Комиссар подошел к двери и закрыл ее. Жеф Ломбар вытер платком лицо, откинул назад волосы и посмотрел вокруг себя пустыми глазами, какие обычно бывают у людей после нервного припадка. Пальцы его дрожали, он сделал усилие, пытаясь заговорить, но ему помешал новый взрыв рыданий, вырвавшийся из его груди.
— Что пришлось перенести, чтобы довести себя до такого состояния, — отчетливо произнес он и дико засмеялся. — Девять лет. Почти десять! Я остался без специальности, без копейки денег, — казалось, что он говорит все это для себя, не замечая присутствующих, при этом он не отрывал глаз от этюда обнаженной девушки. — Десять лет ежедневных усилий, огорчений, трудностей, страха… и, несмотря на это, я женился… мне захотелось иметь детей… я, как дурак, упорно трудился, стараясь создать им пристойную жизнь… приобрел дом, мастерскую, вы все это видели, но не видели одного — тех нечеловеческих усилий, которые я делал, чтобы этого добиться, чтобы победить отвращение к жизни, которое я испытал… Вчера у меня родилась дочь. Я едва осмелился на нее взглянуть. Моя жена, привыкшая к совсем другому обращению, меня не узнает, она с боязнью смотрит на меня, заметив, как я изменился за эти дни, приписывая это моему нездоровью. Мои рабочие заметили, как я изменился в эти дни; а я не знаю, что им ответить… Все кончено… все погибло! Внезапно, глупо, в течение нескольких дней. Все уничтожено, разбито на мелкие части, все! И лишь потому, что… — стиснув кулаки, он посмотрел на лежащее на полу оружие, потом на Мегрэ.

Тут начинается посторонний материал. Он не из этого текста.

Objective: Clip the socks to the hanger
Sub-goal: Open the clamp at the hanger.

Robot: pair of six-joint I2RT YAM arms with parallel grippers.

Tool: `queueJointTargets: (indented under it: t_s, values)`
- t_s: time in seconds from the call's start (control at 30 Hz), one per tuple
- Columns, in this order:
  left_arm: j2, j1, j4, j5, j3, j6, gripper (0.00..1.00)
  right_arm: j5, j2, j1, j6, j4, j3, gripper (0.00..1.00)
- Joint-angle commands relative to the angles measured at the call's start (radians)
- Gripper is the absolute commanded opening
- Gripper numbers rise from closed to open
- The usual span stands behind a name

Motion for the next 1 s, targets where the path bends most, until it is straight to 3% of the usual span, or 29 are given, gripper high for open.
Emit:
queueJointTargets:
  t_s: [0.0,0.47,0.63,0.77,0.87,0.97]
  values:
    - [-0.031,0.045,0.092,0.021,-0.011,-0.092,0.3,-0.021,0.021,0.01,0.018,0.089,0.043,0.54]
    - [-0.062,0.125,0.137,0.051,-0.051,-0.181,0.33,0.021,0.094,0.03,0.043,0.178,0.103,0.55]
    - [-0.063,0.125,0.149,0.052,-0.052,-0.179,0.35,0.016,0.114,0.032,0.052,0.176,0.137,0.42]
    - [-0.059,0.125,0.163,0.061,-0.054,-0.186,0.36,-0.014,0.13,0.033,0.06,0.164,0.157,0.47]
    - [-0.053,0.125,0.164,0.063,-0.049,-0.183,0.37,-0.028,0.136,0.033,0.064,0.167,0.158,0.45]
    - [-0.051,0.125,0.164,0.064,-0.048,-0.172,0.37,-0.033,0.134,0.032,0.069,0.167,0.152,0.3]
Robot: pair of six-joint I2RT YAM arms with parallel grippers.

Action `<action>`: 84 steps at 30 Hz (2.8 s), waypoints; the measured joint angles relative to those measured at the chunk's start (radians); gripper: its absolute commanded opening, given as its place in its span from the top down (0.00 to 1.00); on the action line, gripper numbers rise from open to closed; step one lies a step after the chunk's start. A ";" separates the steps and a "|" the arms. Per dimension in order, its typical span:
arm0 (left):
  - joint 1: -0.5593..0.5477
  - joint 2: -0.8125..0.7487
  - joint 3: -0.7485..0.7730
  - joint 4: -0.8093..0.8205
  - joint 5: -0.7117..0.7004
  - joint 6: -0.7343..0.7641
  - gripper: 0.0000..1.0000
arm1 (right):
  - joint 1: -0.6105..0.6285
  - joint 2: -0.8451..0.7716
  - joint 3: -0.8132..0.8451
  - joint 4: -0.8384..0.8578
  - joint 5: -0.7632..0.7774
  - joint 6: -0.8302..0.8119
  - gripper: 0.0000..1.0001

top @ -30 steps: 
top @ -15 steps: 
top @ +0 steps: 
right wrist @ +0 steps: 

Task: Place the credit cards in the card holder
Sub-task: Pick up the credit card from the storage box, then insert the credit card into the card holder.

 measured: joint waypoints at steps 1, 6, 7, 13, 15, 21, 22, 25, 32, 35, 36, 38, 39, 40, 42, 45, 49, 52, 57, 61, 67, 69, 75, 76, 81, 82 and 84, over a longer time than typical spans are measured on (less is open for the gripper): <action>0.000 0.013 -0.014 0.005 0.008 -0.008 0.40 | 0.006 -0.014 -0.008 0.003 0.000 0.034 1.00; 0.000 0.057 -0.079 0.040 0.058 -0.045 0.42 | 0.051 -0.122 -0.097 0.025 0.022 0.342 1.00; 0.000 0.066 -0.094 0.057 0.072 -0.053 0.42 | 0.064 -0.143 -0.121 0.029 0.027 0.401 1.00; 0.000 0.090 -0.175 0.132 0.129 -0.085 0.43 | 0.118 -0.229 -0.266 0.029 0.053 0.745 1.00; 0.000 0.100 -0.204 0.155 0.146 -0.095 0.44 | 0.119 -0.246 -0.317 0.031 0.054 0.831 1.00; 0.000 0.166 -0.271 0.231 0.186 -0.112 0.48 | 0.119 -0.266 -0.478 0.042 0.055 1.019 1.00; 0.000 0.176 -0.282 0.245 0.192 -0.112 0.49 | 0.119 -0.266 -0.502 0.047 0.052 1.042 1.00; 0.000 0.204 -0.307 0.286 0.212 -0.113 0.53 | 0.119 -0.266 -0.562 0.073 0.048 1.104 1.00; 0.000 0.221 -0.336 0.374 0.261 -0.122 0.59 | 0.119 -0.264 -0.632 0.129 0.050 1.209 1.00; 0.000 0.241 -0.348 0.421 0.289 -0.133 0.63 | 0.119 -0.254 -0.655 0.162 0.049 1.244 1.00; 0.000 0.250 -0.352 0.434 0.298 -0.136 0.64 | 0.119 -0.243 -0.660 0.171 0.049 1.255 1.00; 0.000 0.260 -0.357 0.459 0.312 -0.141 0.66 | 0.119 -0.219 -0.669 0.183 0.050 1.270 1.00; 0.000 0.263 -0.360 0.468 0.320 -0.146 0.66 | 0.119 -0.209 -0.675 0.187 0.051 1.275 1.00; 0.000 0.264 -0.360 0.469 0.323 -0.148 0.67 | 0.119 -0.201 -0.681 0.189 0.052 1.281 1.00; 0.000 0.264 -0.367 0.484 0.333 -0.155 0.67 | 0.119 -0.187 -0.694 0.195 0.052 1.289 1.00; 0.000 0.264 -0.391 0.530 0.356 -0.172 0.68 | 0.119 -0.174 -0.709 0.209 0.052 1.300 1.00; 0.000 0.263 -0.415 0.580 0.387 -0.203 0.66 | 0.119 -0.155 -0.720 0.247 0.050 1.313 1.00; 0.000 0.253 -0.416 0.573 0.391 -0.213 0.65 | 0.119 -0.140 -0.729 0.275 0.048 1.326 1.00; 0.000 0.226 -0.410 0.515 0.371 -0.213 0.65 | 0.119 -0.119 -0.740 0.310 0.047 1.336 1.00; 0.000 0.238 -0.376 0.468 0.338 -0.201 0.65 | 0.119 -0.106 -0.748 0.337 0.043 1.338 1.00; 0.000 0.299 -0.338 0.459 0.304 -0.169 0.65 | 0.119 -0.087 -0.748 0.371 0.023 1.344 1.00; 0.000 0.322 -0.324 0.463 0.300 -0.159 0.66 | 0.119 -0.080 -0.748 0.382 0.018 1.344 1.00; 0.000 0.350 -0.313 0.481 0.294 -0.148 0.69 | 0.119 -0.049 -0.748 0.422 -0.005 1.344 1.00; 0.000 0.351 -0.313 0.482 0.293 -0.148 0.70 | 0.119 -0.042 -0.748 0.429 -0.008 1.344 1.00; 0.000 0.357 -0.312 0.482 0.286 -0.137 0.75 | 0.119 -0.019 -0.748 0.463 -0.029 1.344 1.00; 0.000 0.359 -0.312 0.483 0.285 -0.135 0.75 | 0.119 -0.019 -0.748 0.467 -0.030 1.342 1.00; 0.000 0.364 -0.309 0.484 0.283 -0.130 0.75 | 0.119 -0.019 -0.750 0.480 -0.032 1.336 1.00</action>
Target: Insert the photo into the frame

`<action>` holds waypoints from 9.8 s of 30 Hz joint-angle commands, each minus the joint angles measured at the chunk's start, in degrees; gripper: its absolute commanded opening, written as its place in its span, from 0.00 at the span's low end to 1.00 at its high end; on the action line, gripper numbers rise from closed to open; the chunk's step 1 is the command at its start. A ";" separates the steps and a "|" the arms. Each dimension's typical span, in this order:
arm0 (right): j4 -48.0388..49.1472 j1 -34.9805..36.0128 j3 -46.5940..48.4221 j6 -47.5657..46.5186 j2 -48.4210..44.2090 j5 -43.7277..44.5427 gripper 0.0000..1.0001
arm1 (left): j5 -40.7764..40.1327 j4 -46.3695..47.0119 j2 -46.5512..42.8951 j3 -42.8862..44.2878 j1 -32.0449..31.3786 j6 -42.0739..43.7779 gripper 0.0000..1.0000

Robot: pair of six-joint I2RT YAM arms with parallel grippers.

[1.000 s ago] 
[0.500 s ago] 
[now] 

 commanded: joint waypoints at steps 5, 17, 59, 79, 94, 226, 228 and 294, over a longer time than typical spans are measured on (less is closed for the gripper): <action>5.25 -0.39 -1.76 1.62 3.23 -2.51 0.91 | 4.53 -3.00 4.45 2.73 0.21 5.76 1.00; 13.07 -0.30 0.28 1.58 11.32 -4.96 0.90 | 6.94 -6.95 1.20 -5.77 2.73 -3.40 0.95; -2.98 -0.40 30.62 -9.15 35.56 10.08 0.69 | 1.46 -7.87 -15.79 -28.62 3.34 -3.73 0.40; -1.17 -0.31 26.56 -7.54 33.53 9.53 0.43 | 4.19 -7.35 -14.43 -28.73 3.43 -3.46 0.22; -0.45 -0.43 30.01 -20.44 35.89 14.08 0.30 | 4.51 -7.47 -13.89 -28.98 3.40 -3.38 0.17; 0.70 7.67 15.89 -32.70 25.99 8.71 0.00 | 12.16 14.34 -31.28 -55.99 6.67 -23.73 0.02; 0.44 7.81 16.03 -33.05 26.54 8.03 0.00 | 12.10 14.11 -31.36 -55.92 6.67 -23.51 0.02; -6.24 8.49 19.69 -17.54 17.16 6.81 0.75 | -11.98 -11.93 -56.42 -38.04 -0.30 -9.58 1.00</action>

— Пора со всем этим кончать! Кто из нас будет рассказывать? Все это так глупо… так глупо! — повторил он опять.
Казалось, что он вновь заплачет, но кризис прошел. Он уселся на край дивана, подперев подбородок руками.
— Я вам не помешаю? — раздался веселый голос неожиданно вошедшего столяра. — Итак, вы пришли сюда снова. Хотите полюбоваться на все это? — сказал он, показывая рукой на стены.
Никто не ответил.
— Вы не забыли, что остались должны мне за последний месяц двадцать франков? О! Я пришел сюда вовсе не для того, чтобы вам об этом напомнить. Сколько раз я весело смеялся, вспоминая, что в тот день, когда вы уезжали отсюда, бросив весь этот хлам, вы говорили: «Возможно, что настанет день, когда лишь один из этих набросков будет стоить дороже всего вашего дома». Я, конечно, этому не поверил, но однажды привел сюда торговца картинами, который унес несколько рисунков, дав за них целых три франка. Вы до сих пор пишете картины?